To enable youngest children to receive learning stimulation from qualified early years’ educators, the Early Childhood Association has advised its 38,000 member preschools to conduct online video chat-based interactions with children to teach foundational concepts through stories and games. Around the world, pre-primaries and primarysecondary schools are using a blend of online and offline — asynchronous and synchronous models — to continue the education of children.

Communication with teachers, spending quality time interacting with peers, engaging in song-n-dance, story-telling sessions, etc are important to stimulate children’s intelligences during these hazardous times. Teachers can also use video interactions to convey important messages about hands washing, maintaining health and hygiene, importance of physical distancing, wearing masks and dispel fears and myths about the coronavirus.

Preschool in a box There are many preschool-in-a-box programmes which offer preschool curriculum programmes, learning kits and activities for children schooled at home. Even Preschools and anganwadis should use developmentally appropriate pedagogies to interact with young children online. Songs, stories, games, yoga, laughter, counting numbers, naming colours, learning the alphabet, etc — all this can be done in a mere one hour of ‘face-time’ on a video chat platform. These online teacher-child interactions could be supported by quality communication at home.

Fortunately several state governments such as Karnataka and Maharashtra which proscribed online learning for preschoolers have revoked these bans. Most of them have recommended a maximum of 30 minutes per session online with mandatory adult supervision in interactive mode, with play, story, and rhymes.
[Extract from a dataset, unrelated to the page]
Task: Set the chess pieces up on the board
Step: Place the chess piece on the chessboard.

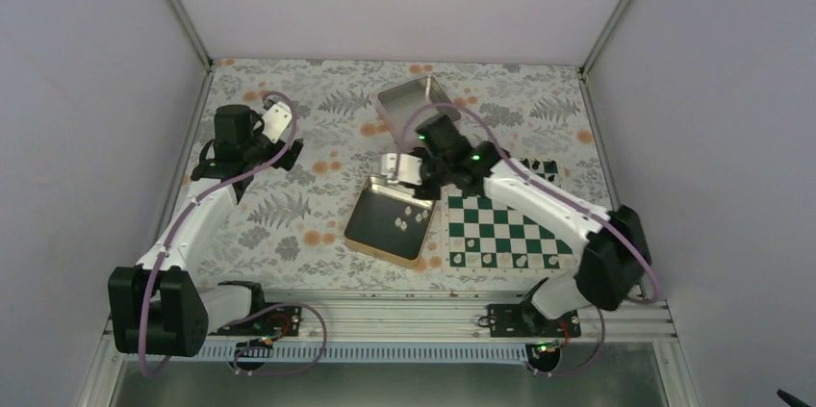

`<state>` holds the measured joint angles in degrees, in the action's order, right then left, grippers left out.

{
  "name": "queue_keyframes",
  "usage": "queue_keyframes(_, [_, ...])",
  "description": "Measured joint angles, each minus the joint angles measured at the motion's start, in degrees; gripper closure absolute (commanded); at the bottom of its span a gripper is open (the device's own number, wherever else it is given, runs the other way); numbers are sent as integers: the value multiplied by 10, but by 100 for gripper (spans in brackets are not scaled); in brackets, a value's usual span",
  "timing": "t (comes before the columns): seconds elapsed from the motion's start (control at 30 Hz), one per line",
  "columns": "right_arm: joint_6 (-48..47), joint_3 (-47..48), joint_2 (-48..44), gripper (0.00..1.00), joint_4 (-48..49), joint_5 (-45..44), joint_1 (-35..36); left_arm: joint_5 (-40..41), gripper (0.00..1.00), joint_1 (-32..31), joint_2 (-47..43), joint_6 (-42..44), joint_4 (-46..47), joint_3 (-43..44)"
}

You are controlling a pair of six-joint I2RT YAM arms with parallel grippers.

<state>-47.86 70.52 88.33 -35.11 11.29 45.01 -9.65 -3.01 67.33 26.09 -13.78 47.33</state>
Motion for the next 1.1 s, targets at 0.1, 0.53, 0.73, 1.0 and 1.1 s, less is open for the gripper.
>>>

ECCE: Choose the best option

Parents are confused about whether to continue with online learning, use a preschool in a box programme, home school, call a teacher home/ or to your building, or to take a gap year.

Dr. Swati Popat Vats, president of the Early Childhood Association, explains the pros and cons of each option advising parents to make studied decisions bearing the safety and health of children in mind.

Home school

Most households are experiencing excessive stress due to job loss, prolonged work from home hours, salary cuts, delays etc. In such a scenario parents don’t have the time to plan and maintain a study/play schedule and most importantly the patience to plan age-appropriate activities that are beneficial to children’s holistic development.

Preschool in a box

There are many preschool-in-a-box programmes which offer preschool curriculum programmes, learning kits and activities for children schooled at home. Even under this alternative, it is parents again who will have to implement this programme. They need to carefully deliberate if they have the time, patience and understanding to deliver the curriculum.

Calling a teacher home or to your building?

Unsafe! The recent spike in Covid-19 cases shows that even one infected person can spread the virus. How will you safeguard the health of the teacher and other children if there are group classes?

What if children miss a year of preschool?

It’s a huge loss in terms of children’s cognitive, language and socio-emotional development.

Online engagements from trained ECE teachers.

ECA strongly recommends blended synchronous and asynchronous teacher-guided activities, face-to-face on a virtual platform to enable children to develop their language and thinking skills and interact with peers. This should be followed up with recommended home activities conducted by parents.